» **PROMPT**
Precise copying is required. Return the data below in full.

» **SOURCE DATA**
☆ ☆ ☆ ☆ ☆

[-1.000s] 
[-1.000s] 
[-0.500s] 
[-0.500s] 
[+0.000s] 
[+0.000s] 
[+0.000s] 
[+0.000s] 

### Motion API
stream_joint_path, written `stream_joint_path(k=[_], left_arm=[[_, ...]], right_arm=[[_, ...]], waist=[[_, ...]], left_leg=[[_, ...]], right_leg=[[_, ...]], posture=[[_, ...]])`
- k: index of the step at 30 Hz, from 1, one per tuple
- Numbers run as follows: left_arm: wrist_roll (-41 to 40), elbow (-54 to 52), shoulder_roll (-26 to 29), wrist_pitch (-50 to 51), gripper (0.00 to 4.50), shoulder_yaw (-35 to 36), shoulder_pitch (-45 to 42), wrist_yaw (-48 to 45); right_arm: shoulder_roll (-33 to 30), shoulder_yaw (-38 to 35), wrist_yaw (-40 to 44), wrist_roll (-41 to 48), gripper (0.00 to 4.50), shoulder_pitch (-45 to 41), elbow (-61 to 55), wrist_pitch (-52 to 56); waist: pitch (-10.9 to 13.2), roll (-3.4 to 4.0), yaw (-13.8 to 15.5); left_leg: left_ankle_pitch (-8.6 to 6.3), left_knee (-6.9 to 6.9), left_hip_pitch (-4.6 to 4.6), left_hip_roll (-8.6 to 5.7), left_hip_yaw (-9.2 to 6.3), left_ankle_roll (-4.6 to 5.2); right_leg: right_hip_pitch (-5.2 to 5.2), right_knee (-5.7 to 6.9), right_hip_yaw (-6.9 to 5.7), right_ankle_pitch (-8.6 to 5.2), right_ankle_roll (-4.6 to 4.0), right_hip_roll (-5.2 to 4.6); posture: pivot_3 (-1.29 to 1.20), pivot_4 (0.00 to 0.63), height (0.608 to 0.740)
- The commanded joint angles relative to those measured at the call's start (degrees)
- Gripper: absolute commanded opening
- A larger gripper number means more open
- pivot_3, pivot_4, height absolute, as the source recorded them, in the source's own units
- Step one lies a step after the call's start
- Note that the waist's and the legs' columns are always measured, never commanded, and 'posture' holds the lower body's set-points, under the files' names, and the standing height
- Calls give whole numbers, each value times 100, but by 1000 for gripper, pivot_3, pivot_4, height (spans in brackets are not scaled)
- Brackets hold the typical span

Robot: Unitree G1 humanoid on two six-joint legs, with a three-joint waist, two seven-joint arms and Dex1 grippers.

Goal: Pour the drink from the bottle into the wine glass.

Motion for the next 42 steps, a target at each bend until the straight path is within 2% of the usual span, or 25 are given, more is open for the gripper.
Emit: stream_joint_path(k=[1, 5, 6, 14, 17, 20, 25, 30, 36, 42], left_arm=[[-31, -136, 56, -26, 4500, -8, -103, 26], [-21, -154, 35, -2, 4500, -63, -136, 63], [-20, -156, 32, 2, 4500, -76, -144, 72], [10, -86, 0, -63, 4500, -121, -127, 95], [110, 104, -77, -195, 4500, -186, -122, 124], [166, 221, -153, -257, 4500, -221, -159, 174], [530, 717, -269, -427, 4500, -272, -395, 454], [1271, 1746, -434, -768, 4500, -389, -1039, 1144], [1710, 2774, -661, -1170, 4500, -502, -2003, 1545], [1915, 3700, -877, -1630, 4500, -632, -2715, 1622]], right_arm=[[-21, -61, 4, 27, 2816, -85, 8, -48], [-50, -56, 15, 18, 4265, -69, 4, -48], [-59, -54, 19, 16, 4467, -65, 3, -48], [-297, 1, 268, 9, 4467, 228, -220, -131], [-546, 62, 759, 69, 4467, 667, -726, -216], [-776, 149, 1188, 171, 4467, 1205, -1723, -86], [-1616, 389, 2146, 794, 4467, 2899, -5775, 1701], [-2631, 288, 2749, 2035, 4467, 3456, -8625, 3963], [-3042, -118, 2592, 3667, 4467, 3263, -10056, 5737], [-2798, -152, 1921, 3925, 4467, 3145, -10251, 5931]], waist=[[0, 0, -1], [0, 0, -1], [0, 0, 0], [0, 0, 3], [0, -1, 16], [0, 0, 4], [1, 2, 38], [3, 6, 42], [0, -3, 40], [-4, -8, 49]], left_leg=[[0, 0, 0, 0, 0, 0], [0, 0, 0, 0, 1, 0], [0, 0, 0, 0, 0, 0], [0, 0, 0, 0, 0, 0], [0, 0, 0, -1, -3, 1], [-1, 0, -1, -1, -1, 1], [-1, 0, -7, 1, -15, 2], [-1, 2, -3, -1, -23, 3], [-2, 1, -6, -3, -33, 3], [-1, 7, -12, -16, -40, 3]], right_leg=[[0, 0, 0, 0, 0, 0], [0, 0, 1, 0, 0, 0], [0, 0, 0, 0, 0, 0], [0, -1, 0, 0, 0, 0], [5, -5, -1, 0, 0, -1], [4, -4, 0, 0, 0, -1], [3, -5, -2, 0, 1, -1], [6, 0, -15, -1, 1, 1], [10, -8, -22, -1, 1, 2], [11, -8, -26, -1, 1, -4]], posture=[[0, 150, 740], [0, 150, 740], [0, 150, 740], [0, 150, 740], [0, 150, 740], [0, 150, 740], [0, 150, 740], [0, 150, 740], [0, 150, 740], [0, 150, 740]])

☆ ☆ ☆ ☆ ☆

» **REPLY**
[-1.000s] 
[-1.000s] 
[-0.500s] 
[-0.500s] 
[+0.000s] 
[+0.000s] 
[+0.000s] 
[+0.000s] 

### Motion API
stream_joint_path, written `stream_joint_path(k=[_], left_arm=[[_, ...]], right_arm=[[_, ...]], waist=[[_, ...]], left_leg=[[_, ...]], right_leg=[[_, ...]], posture=[[_, ...]])`
- k: index of the step at 30 Hz, from 1, one per tuple
- Numbers run as follows: left_arm: wrist_roll (-41 to 40), elbow (-54 to 52), shoulder_roll (-26 to 29), wrist_pitch (-50 to 51), gripper (0.00 to 4.50), shoulder_yaw (-35 to 36), shoulder_pitch (-45 to 42), wrist_yaw (-48 to 45); right_arm: shoulder_roll (-33 to 30), shoulder_yaw (-38 to 35), wrist_yaw (-40 to 44), wrist_roll (-41 to 48), gripper (0.00 to 4.50), shoulder_pitch (-45 to 41), elbow (-61 to 55), wrist_pitch (-52 to 56); waist: pitch (-10.9 to 13.2), roll (-3.4 to 4.0), yaw (-13.8 to 15.5); left_leg: left_ankle_pitch (-8.6 to 6.3), left_knee (-6.9 to 6.9), left_hip_pitch (-4.6 to 4.6), left_hip_roll (-8.6 to 5.7), left_hip_yaw (-9.2 to 6.3), left_ankle_roll (-4.6 to 5.2); right_leg: right_hip_pitch (-5.2 to 5.2), right_knee (-5.7 to 6.9), right_hip_yaw (-6.9 to 5.7), right_ankle_pitch (-8.6 to 5.2), right_ankle_roll (-4.6 to 4.0), right_hip_roll (-5.2 to 4.6); posture: pivot_3 (-1.29 to 1.20), pivot_4 (0.00 to 0.63), height (0.608 to 0.740)
- The commanded joint angles relative to those measured at the call's start (degrees)
- Gripper: absolute commanded opening
- A larger gripper number means more open
- pivot_3, pivot_4, height absolute, as the source recorded them, in the source's own units
- Step one lies a step after the call's start
- Note that the waist's and the legs' columns are always measured, never commanded, and 'posture' holds the lower body's set-points, under the files' names, and the standing height
- Calls give whole numbers, each value times 100, but by 1000 for gripper, pivot_3, pivot_4, height (spans in brackets are not scaled)
- Brackets hold the typical span

Robot: Unitree G1 humanoid on two six-joint legs, with a three-joint waist, two seven-joint arms and Dex1 grippers.

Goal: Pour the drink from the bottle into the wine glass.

Motion for the next 42 steps, a target at each bend until the straight path is within 2% of the usual span, or 25 are given, more is open for the gripper.
Emit: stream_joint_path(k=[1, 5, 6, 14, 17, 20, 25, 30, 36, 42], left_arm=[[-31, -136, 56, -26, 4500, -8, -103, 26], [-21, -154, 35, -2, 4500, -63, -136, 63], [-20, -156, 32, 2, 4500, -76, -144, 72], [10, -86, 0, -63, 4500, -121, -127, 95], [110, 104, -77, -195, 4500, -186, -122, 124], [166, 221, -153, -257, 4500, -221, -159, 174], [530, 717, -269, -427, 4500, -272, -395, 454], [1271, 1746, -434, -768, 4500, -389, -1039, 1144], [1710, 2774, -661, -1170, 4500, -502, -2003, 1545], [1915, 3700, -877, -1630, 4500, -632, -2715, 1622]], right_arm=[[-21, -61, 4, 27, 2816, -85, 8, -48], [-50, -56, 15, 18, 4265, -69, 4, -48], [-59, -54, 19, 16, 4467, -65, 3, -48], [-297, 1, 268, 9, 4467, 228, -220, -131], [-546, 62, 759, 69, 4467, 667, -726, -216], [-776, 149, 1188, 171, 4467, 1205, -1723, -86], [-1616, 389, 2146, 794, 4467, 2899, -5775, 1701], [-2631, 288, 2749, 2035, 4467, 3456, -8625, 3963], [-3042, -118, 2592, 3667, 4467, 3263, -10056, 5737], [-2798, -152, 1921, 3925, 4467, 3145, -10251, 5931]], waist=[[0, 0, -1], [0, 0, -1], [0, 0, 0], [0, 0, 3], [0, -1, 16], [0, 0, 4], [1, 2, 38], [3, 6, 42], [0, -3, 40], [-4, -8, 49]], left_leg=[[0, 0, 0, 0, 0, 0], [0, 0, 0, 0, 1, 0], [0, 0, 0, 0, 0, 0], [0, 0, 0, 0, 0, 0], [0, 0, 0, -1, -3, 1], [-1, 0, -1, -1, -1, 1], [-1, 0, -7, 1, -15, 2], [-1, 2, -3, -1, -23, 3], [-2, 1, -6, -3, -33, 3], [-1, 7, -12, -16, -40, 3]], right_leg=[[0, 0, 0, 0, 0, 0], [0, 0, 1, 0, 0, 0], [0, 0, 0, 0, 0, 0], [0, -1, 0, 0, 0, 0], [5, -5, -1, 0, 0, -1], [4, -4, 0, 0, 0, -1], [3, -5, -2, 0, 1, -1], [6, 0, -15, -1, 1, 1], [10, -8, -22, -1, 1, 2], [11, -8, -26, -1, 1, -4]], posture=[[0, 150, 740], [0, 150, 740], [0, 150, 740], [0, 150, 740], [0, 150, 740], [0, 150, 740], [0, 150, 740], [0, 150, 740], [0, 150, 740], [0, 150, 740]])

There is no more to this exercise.